天色將明时,攻势骤歇。
待到第二日清晨,城外竟已偃旗息鼓,只余哨骑逡巡。
董平彻夜未眠,此刻扶著冰凉的垛口,望著城外异样的平静,眉头渐渐拧成了死结。
不对。
太不对了。
每一次,敌兵甚至几次攀到了垛口边缘——只要再添一队精兵,就能打开缺口。
可每到这种关口,攻城的鼓点就忽然放缓了。
前头的士兵像是收到了什么隱秘的號令,竟会莫名其妙地放缓攻势,甚至主动后撤。
更蹊蹺的是——没用攻城车。
长清城没有滚木雷石,无法对付攻城车,若用攻城车撞门,不出半日便能破开。
可刘豫军中分明有数十架攻城车,却一直停在营后,纹丝不动。
“他们在演戏。”董平喃喃道。
身后的扈三娘擦了擦刀上的血:“演戏?”
“嗯。
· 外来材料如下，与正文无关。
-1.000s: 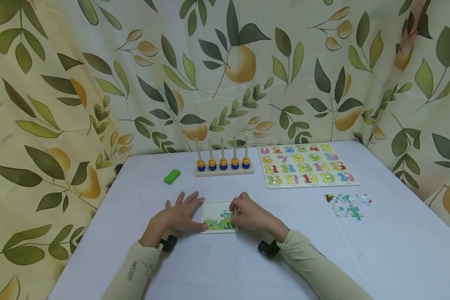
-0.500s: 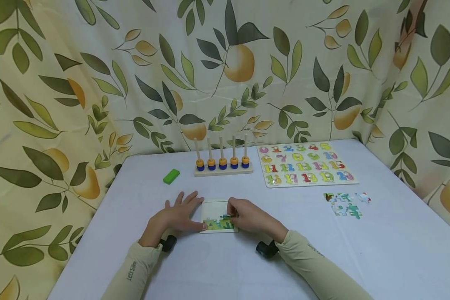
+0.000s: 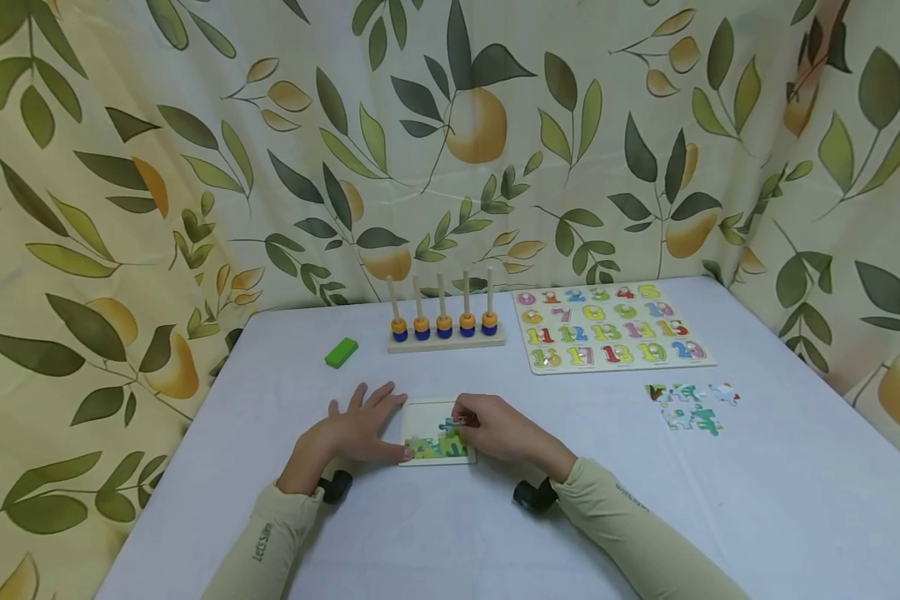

”董平指著城下那些正在重整队列的敌军,“攻势凶猛,却总在最后关头收力。围城三日,连一架撞车都不曾推上来——”
他猛地转身:“把那个监押带上来!”
不多时,两名军士押著一个五花大绑的汉子上了城楼。
此人正是昨日董平率三百骑出城突击时,从乱军中生擒的齐州监押——一个四十来岁的军官,此刻甲冑尽去,满脸血污,浑身抖得像筛糠。
“將军饶命!將军饶命啊!”监押一上来便跪地磕头。
董平蹲下身,盯著他的眼睛:“刘豫为何围城不攻?”
“小人……小人不知……”
“不知?”董平冷笑,从身边军士腰间抽出佩刀,冰冷的刀锋贴上监押脖颈,“那留你何用?”
“別!別杀我!”监押尖叫起来,“我说!我说!知州……不,刘豫他……他已归顺大金了!这次围城,是……是大金国二太子的將令!”
城楼上一静。
扈三娘手中的日月刀“鐺”地一声拄在地上。
扈成、马麟、李忠等人脸色骤变。
“归顺大金……”扈成倒吸一口凉气,“那他围攻我们……”
“是圈套!”监押语无伦次,“刘豫有明令,攻城只是佯攻,不准真的攻下来!违令者斩!”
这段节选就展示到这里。